____ Material provided

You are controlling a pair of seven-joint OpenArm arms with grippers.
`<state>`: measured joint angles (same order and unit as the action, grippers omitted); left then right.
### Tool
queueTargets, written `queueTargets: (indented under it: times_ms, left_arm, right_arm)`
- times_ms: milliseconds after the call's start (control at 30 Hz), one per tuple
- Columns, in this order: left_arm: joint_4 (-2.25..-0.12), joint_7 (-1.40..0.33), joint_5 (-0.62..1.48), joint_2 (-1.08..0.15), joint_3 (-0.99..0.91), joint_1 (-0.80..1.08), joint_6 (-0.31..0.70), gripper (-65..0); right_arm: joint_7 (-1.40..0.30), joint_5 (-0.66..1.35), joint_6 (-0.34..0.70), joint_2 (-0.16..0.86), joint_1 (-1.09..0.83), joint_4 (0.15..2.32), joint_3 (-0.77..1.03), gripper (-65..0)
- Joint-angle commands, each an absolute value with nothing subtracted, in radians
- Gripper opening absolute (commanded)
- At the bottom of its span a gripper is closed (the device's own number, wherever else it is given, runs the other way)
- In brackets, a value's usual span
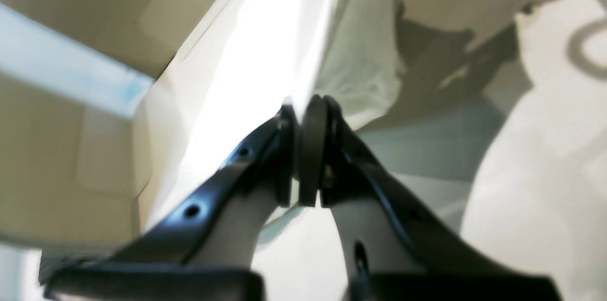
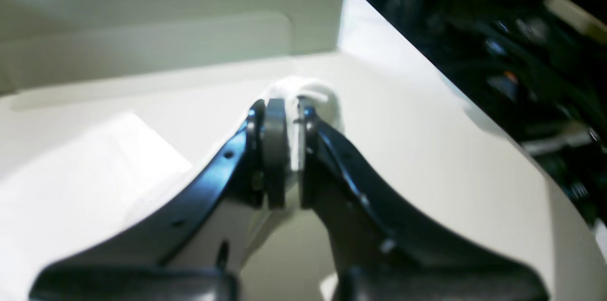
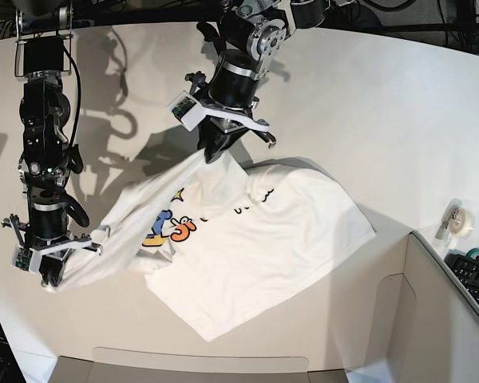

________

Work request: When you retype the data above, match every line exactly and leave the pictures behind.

Reply to the task:
You are controlling a pair of seven-joint OpenArm arms with grippers.
`<state>`: measured joint angles (same order and unit as the action, grippers omitted); left then right.
### Tool
queueTargets, written `queueTargets: (indented under it: times_ms, left_arm, right_arm)`
- times_ms: milliseconds after the call's start (control at 30 Hz), one per tuple
- Columns, in this order: left_arm: joint_4 (-2.25..-0.12), joint_7 (-1.40..0.33), joint_5 (-0.62..1.48), joint_2 (-1.08..0.15), joint_3 (-0.99..0.91), joint_1 (-0.80..1.08), joint_6 (-0.31..0.70), gripper (-65..0); right_arm: joint_7 (-1.40..0.30), joint_5 (-0.66..1.35), joint_6 (-0.34..0.70), joint_2 (-0.16..0.86), joint_1 (-1.09..0.83), joint_4 (0.15..2.32), joint_3 (-0.77..1.03), gripper (-65..0)
- Joint-angle commands, each an absolute value with nothing subtracted, in radians
- Gripper opening absolute (commanded)
- At the bottom of its span a gripper is closed (the device's own number, wherever else it is given, runs the other way)
- In brackets, a value's usual span

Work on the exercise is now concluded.